## What to work on
This task calls for copying every line in the data below that contains the word "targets".

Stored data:
BEGIN
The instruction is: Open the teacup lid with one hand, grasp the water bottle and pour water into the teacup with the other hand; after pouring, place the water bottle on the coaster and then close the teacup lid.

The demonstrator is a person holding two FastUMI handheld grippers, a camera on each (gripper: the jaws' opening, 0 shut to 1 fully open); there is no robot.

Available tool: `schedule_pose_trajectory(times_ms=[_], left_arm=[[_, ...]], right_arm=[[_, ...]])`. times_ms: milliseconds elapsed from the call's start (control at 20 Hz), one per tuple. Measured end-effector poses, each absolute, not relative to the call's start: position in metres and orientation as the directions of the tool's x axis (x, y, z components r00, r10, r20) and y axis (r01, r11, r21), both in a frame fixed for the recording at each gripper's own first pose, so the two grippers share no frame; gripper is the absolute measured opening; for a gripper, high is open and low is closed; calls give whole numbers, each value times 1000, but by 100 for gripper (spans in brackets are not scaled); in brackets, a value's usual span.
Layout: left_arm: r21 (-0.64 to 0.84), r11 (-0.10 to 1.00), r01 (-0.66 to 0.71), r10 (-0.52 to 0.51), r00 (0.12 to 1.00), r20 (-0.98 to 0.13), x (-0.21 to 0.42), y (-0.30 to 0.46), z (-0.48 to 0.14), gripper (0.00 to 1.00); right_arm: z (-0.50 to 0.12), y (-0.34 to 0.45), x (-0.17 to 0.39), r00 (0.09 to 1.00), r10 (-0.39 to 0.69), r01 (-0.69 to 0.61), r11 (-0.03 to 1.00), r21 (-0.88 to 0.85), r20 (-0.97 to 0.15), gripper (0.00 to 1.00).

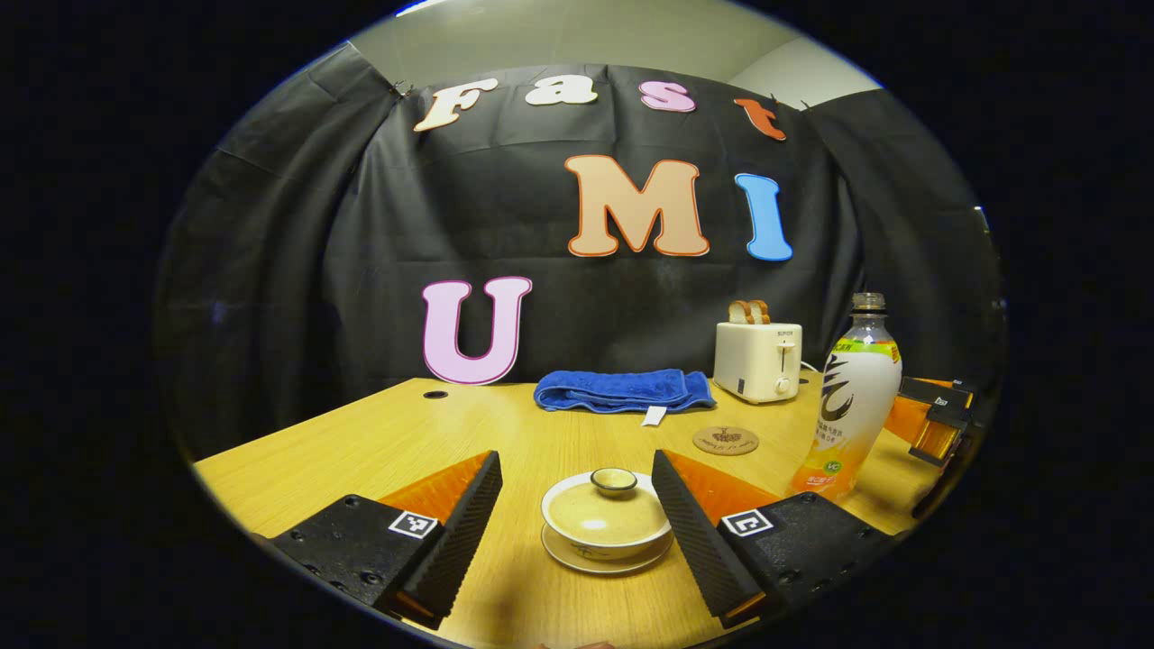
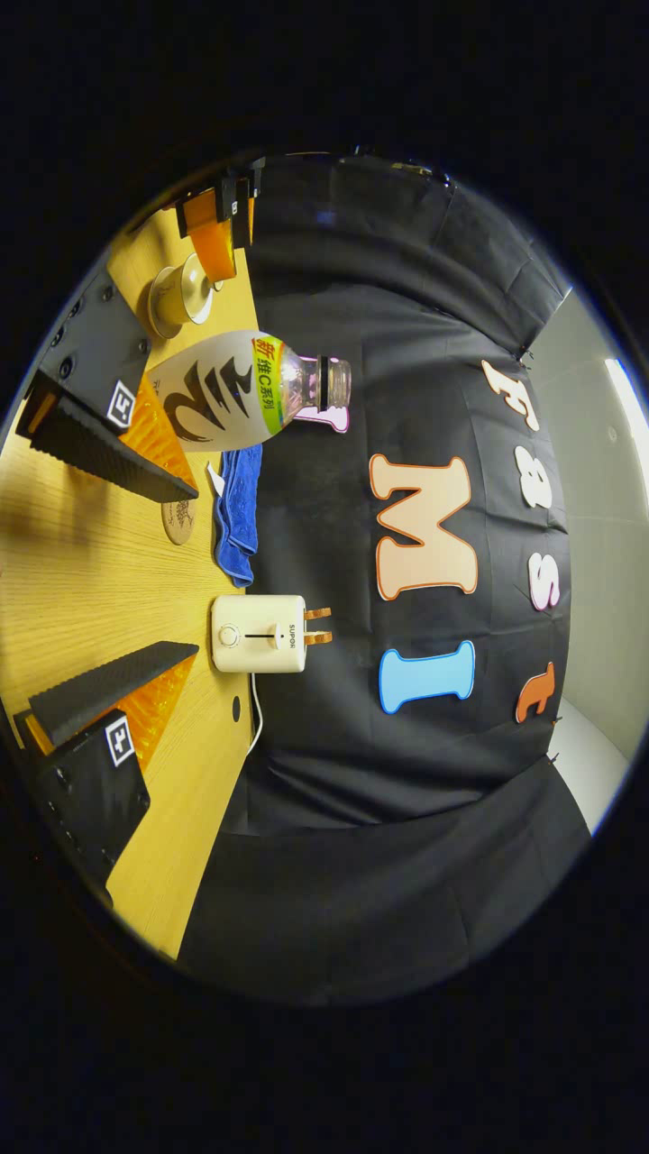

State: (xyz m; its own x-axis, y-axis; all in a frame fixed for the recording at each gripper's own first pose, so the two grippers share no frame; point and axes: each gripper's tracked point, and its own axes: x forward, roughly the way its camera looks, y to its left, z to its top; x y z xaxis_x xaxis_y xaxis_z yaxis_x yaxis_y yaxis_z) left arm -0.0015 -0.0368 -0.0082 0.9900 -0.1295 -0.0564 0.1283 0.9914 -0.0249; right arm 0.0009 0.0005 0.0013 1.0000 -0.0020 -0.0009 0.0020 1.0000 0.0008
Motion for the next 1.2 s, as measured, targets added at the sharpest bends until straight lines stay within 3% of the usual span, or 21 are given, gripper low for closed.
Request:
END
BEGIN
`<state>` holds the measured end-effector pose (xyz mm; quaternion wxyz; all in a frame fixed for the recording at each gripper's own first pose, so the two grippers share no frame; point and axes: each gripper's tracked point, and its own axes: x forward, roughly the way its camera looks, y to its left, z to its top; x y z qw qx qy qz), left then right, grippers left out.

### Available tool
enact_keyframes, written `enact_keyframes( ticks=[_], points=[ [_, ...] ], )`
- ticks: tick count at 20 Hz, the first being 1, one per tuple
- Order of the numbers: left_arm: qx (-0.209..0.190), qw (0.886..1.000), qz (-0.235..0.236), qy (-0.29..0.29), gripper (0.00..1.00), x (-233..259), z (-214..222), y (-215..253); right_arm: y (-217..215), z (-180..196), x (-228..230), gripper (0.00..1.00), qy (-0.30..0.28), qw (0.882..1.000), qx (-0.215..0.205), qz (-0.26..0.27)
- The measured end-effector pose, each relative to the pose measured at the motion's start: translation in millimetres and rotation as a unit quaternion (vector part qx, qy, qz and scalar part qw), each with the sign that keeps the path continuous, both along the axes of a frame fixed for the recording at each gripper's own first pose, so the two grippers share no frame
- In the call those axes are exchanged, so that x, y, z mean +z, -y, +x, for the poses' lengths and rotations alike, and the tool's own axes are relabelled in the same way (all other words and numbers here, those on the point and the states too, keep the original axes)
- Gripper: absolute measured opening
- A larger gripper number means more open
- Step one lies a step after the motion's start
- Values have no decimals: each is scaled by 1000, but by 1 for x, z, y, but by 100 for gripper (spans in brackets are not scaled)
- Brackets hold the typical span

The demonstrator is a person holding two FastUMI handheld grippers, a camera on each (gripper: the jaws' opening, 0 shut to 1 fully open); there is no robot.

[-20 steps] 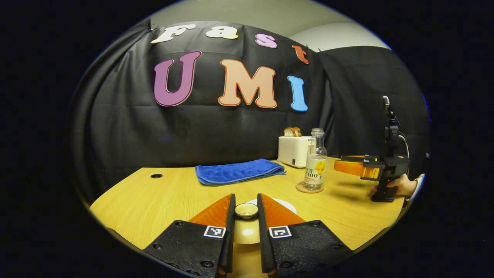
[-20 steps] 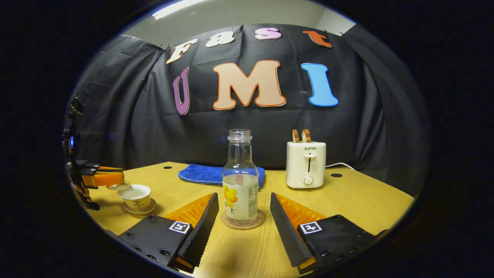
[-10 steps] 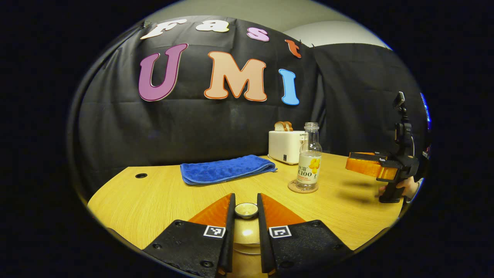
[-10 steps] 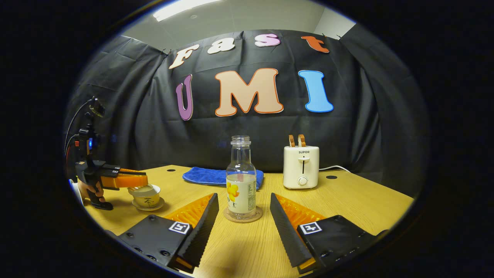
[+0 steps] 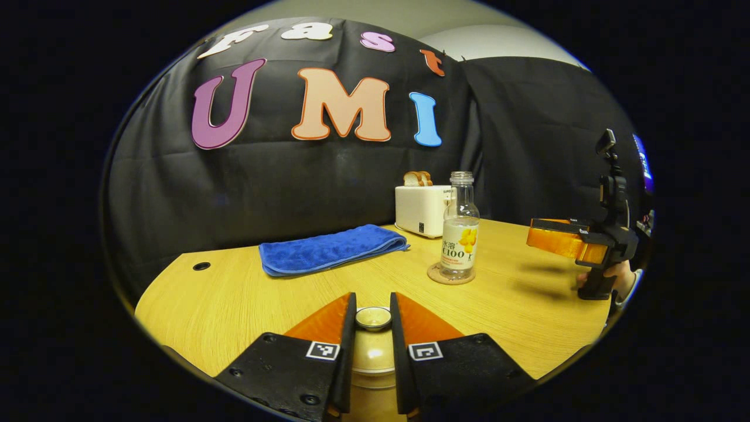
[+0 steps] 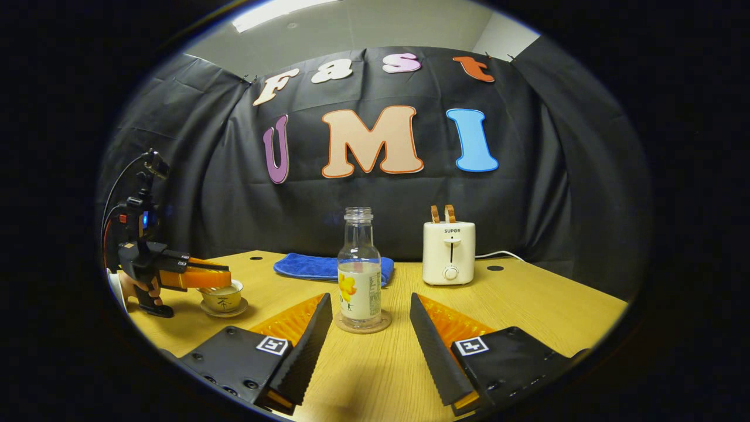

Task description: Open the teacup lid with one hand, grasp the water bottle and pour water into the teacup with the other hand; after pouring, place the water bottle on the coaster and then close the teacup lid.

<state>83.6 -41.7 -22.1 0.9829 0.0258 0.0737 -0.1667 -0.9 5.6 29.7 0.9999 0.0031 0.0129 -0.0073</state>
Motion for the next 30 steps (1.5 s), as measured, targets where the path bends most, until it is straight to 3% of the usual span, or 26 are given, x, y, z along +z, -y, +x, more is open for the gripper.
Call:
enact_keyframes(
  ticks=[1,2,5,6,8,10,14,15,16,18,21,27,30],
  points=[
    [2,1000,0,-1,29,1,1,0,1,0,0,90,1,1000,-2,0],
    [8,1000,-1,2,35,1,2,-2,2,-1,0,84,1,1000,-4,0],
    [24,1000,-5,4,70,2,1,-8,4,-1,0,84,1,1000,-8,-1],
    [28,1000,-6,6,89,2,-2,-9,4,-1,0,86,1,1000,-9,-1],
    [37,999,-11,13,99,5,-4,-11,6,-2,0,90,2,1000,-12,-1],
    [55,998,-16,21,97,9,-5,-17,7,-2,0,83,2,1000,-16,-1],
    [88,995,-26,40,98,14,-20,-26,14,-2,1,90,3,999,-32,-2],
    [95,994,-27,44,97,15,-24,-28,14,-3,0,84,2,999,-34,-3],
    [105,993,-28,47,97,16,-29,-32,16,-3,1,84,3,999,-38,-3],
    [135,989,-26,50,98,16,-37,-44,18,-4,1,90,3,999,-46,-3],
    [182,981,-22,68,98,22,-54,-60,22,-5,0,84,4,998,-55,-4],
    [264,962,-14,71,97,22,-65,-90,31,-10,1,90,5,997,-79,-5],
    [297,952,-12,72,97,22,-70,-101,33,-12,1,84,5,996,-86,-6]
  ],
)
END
## Written answer
Motion for the next 1.2 s, as measured, targets added at the sharpest bends until straight lines stay within 3% of the usual span, or 21 are given, gripper low for closed.
Motion for the next 30 steps (1.5 s), as measured, targets where the path bends most, until it is straight to 3% of the usual span, or 26 are given, x, y, z along +z, -y, +x, more is open for the gripper.

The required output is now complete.